- Task to carry out
Everything from the line containing "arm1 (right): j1" to the end of the records must be restated word for word, and nothing else.
▼
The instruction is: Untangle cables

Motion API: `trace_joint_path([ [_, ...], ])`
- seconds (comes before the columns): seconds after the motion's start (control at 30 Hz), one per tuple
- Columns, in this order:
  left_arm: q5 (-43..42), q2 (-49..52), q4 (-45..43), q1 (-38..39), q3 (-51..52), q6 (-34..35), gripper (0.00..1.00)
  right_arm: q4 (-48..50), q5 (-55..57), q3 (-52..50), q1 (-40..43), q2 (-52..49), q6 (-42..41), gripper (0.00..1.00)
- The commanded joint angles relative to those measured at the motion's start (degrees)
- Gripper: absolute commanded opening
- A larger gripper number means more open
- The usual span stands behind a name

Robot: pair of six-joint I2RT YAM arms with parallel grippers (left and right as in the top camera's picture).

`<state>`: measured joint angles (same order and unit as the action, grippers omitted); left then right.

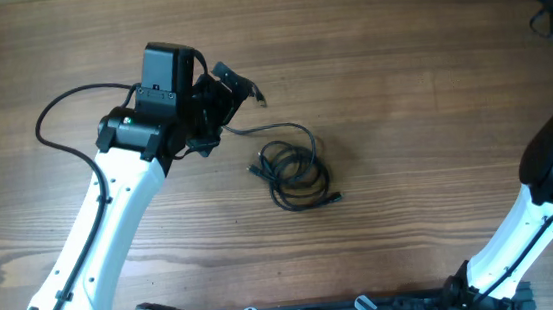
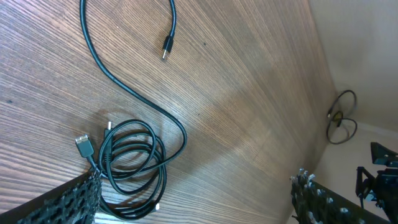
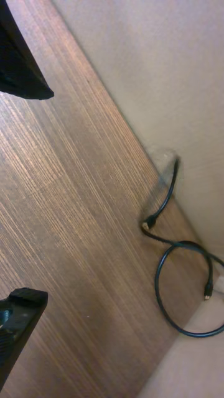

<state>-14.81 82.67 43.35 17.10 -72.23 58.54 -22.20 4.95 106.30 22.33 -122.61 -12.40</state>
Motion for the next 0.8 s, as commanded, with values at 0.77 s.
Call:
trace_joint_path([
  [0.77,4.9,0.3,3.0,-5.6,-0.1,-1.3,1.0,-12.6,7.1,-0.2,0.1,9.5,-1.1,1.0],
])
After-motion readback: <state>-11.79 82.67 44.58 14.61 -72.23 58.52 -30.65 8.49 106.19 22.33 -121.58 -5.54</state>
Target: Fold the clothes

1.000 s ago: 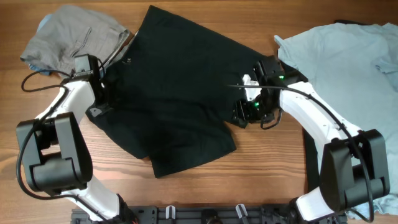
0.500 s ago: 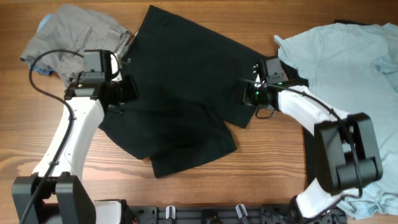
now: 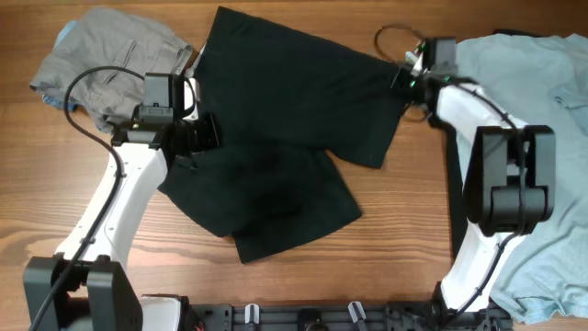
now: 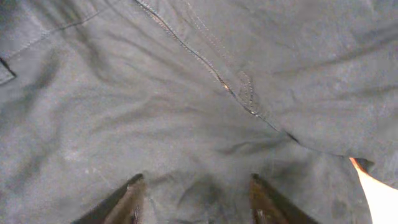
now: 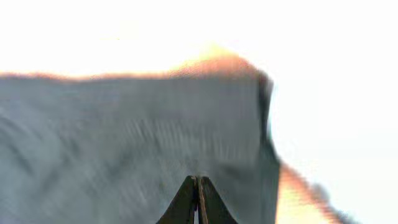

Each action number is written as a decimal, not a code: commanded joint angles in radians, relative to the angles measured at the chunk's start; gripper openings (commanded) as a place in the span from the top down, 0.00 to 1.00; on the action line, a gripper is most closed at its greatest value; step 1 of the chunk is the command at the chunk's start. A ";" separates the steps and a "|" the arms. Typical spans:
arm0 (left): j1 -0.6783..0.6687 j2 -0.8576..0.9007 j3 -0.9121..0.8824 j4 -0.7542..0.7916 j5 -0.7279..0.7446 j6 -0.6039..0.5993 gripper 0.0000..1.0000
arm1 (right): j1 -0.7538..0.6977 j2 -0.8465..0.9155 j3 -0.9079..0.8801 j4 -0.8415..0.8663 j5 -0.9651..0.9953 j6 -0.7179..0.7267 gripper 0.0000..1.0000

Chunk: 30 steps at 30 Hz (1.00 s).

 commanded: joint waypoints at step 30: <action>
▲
- Task response
arm1 (right): j1 -0.7538..0.6977 j2 -0.8465..0.9155 j3 -0.9079..0.8801 j4 -0.8415..0.8663 j5 -0.9651..0.9953 j6 -0.7179..0.7267 gripper 0.0000..1.0000

Chunk: 30 steps at 30 Hz (1.00 s).

 commanded: joint waypoints at step 30: <action>

There is nothing further to this exercise.